In business school, they teach future pinstripes to look for the USP—the unique selling proposition. Volkswagen’s USP was that, for many years, it was the only inexpensive Euro brand sold in America. Unlike Renault and Fiat, it held on against the Asian tsunami by offering slightly higher sophistication at a slightly higher price and only slightly worse quality.

That is, until VW decided to emulate Mercedes-Benz with silk purses like the Touareg and Phaeton. Sophistication and prices both shot up, but quality and sales didn’t. Last year, VW sold more vehicles in Brazil than in the U.S., which is the world’s second-largest car market after China.

Now, instead of  looking up, VW is looking down.
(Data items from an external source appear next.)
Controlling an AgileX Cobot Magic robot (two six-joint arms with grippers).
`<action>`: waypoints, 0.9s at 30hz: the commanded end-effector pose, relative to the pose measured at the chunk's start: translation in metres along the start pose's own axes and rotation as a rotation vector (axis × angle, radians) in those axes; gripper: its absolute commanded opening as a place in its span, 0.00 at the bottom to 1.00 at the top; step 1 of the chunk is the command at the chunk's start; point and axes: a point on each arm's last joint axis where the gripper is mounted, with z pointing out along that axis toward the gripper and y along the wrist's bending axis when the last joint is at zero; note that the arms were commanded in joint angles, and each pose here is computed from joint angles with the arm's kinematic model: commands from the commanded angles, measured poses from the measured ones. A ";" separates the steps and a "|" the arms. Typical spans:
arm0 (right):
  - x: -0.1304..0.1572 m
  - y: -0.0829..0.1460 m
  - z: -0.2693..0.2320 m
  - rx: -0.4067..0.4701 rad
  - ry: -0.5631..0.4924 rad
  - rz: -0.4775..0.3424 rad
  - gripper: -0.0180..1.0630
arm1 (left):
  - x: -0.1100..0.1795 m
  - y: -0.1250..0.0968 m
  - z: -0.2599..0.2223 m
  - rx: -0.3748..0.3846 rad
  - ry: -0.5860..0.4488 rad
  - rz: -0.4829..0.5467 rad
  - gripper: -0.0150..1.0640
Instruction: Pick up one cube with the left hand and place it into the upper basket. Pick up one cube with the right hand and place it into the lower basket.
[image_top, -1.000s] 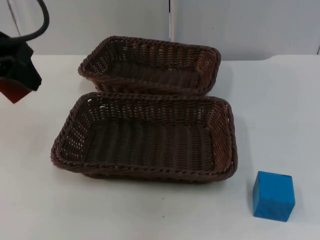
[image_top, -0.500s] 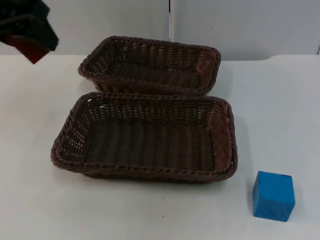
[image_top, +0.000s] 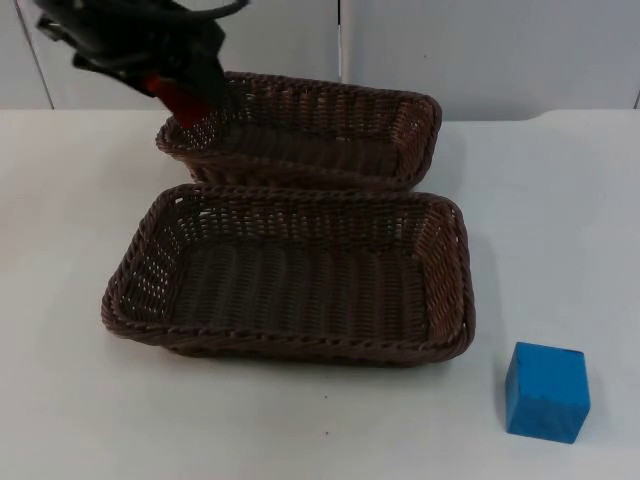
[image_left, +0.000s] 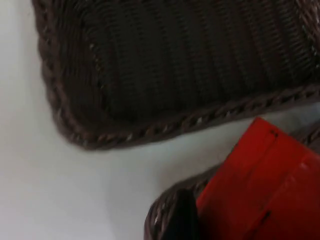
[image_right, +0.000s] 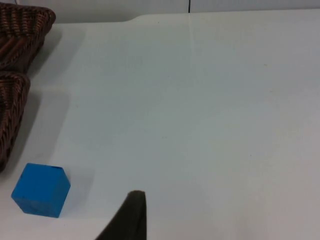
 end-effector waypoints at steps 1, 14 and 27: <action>0.000 0.000 0.000 -0.004 -0.001 0.000 0.98 | -0.008 -0.003 0.009 0.023 -0.010 -0.010 0.01; 0.000 0.000 0.000 -0.004 -0.001 0.000 0.98 | -0.045 0.010 0.074 0.081 -0.070 -0.053 0.01; 0.000 0.000 0.000 -0.006 -0.001 0.000 0.98 | -0.055 0.023 0.136 0.122 -0.147 -0.125 0.01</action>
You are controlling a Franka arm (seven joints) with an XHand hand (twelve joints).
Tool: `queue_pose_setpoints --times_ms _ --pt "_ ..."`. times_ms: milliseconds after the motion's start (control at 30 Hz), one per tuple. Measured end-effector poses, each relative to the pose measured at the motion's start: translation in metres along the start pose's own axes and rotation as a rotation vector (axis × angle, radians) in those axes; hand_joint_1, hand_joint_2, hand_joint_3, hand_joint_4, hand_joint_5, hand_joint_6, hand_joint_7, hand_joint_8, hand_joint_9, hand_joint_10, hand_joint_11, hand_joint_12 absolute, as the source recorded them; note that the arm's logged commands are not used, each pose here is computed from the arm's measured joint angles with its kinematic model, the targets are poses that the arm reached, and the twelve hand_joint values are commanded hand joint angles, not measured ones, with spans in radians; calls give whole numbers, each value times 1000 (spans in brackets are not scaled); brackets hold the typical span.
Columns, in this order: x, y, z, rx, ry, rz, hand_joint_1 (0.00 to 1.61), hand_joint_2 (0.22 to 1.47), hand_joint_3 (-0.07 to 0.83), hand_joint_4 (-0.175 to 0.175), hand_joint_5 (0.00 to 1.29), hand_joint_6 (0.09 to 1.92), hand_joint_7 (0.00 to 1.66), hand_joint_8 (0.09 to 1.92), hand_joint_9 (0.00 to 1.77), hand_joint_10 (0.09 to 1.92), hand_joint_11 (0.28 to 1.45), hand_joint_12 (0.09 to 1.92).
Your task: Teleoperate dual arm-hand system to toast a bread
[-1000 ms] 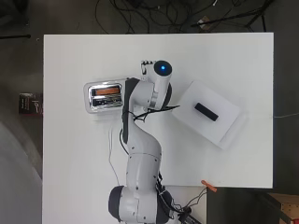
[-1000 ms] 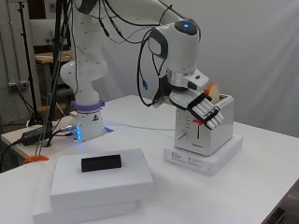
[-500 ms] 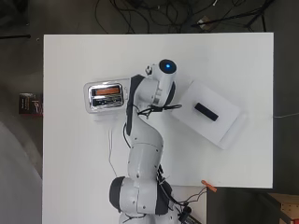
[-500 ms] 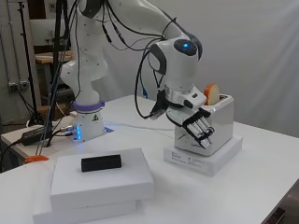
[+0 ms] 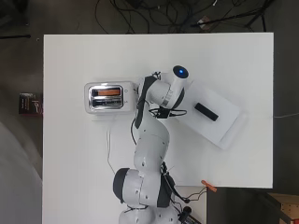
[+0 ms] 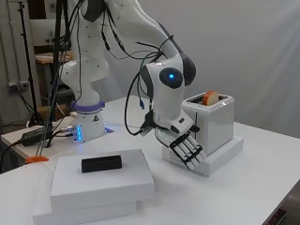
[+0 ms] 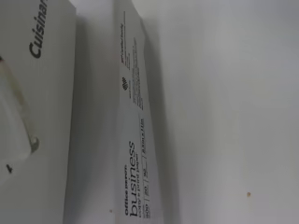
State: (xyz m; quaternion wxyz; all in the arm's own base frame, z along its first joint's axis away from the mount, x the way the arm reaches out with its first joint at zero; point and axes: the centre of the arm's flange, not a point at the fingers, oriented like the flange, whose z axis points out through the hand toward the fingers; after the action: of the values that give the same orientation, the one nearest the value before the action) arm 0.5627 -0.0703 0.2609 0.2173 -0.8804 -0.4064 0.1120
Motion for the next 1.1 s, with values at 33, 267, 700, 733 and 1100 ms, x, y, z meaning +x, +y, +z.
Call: queue_pose_setpoints --times_ms 33,267,700,733,1100 --pt "0 0 0 0 -1 -6 97 1055 0 -124 321 87 332 87 467 87 454 87" --pt "-12 12 26 68 -33 3 198 1031 -15 -159 276 87 516 87 683 87 507 87" --pt "2 -13 -20 -36 -26 -27 49 1123 5 -122 475 87 808 87 1000 87 629 87" --pt "8 -27 -43 -81 -17 -56 28 1099 -9 -120 434 87 683 87 856 87 567 87" --pt "3 -242 -214 -499 71 -170 0 1049 1 -40 420 87 398 87 446 87 388 87"
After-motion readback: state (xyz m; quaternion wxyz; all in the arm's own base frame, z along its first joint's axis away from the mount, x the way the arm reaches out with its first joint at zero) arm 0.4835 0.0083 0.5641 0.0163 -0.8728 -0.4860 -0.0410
Beware, Hyundai, of falling Jettas.

Compared with the 2010 model, VW has whacked $1590 off  the Jetta’s starting price, which is now $16,765  for the coach-class, 115-hp, 2.0-liter S that includes air conditioning, remote locking, a CD stereo, and power heated side mirrors.

Even when equipped with a five-speed manual, you don’t get to 60 mph in less than 11 seconds, thanks in part to a stability-control system with no off button. Apparently, off  buttons add a lot of extra cost. But at least you won’t need gas pumps very often, with a highway fuel-economy figure of 34 mpg. We managed an equally impressive—for us—29 observed mpg.

After hitting an Audi-like high point in the 2005–10 fifth generation, you can almost hear the Jetta’s interior screaming as its costs have been cut. The few remaining soft-touch surfaces have now mostly iced over with hard plastic. However, if  you can accept the cockpit downscaling, the rest of this new Jetta still feels like a proud son of Germany—albeit one made in Mexico—especially  in the particular heft of the doors and the satisfying whump! they make when they close.

The Jetta’s dimensions have been stretched in length and wheelbase, and the car seems airy compared with others at its price, especially in the back seat and trunk. A multilink rear suspension has been flushed for a simpler torsion-beam setup, but the steering response remains as perky as one can expect from 195/65 tires on 15-inch steel rims, and the Jetta holds a set through ­corners without any unruly  wallowing or harsh clumping.

Toyota Corollas and Hyundai Elantras could definitely take a lesson; a Mazda 3 is livelier, but it doesn’t offer the VW’s cabin serenity. So, some sophistication survived the hatchet.

The Jetta is what VW’s pinstripes believe the American mass market wants. How’s that for a USP? Not very unique.